Andererseits: An manche Dinge kommst du als ermittelnde Behörde einfach nicht anders ran. Hier gilt wohl eben, dass der Einsatz verhältnismäßig sein sollte und wieder mal eine gewisse Balance gewahrt bleibt, und es beim Einsatz eben nur die trifft, die es auch treffen sollte.
Cloud und CoHier sehe ich nicht nur staatliche Stellen involviert oder "zuständig" bzw. verantwortlich, sondern auch private Stellen. Das scheint mir eher ein genereller Trend zu sein, als nur sicherheitsrelevant im Sinne von öffentliche Sicherheit. Sicherheitsrelevant dürfte es generell sein, wenn man seine Daten so aus der Hand gibt. Das ist aber auch ein Streitthema, was meine Kenntnisse etwas übersteigt.
Das scheint beim technischen Fortschritt aber auch irgendwie generell ein potentielles Problem zu sein. Diese Vernetzung bedeutet auch irgendwo, dass man sich gläsern machen kann. Nicht nur für "den Staat" sondern auch alle möglichen Unternehmen, die einen mit zugeschnittener Werbung und entsprechenden Angeboten zuballern. Hier muss man sich wohl selbst schlaumachen wo man wie besser agieren kann oder schlicht nicht teilnehmen, wenn man gewisse Daten oder Informationen nicht selbst preisgeben will.

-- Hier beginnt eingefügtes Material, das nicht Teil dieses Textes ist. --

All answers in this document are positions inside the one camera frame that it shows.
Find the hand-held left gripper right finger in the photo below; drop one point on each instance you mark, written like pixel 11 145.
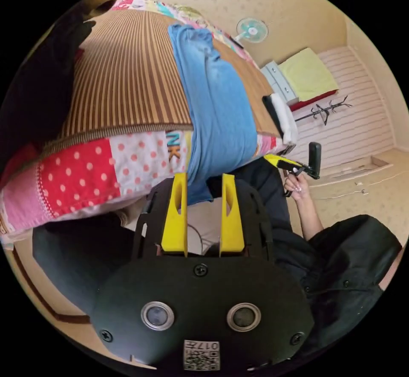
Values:
pixel 232 227

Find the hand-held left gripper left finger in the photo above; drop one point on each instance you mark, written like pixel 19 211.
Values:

Ehe das noch eine größere Textwand wird, will ich kurzerhand ausdrücken:1) Ich pers. habe immer noch ein gewisses Vertrauen in den Rechtsstaat. Wer sich etwas einliest oder mit den richtigen Leuten spricht oder auch selbst Erfahrung sammelt, wird (hoffentlich) erkennen, dass bisher Willkür nicht so einfach möglich ist und es diverse Kontrollinstanzen gibt, im kleinen wie im großen. Es kann hier auch im kleinen wie im großen Rahmen Ausnahmen oder Überschreitungen geben, keine Frage! Aber ich denke oder meine, dass es "im Kern" weitgehend funktioniert und man erst mal gut argumentieren muss und dann natürlich eine gesetzliche Grundlage haben muss, wenn man Grundrechte einschränkt.
2) Gewisse technische Mittel wie Videoüberwachung, ein "Einbruch" in ein System (Trojaner), etc. sehe ich nicht unbedingt als schlecht, wenn der Einsatz schlicht verhältnismäßig ist und es "die Richtigen" trifft, also Kriminelle und Co. Besonders online gilt, dass die halt auch technische Systeme, also Computer, nutzen und dort vlt. belastbares Material lagern oder damit kommunizieren.
Am Ende vom Lied gehen die Meinungen wohl scheinbar einfach schlicht auseinander.
Sind die, die es nicht so kritisch sehen naiv und unwissend? Sind die, die es (sehr) kritisch sehen Verschwörungstheoretiker oder Leute, die in einer eigenen Welt leben? Kann man wohl schlecht pauschalisiert sagen, zumal die Frage die ich hier jetzt gestellt habe auch total polarisierend oder vereinfacht ist.
Am Ende liegt vermutlich wohl wie so oft irgendwo in der Mitte, also dazwischen, ein gesunder Weg - wie auch immer man den definieren will.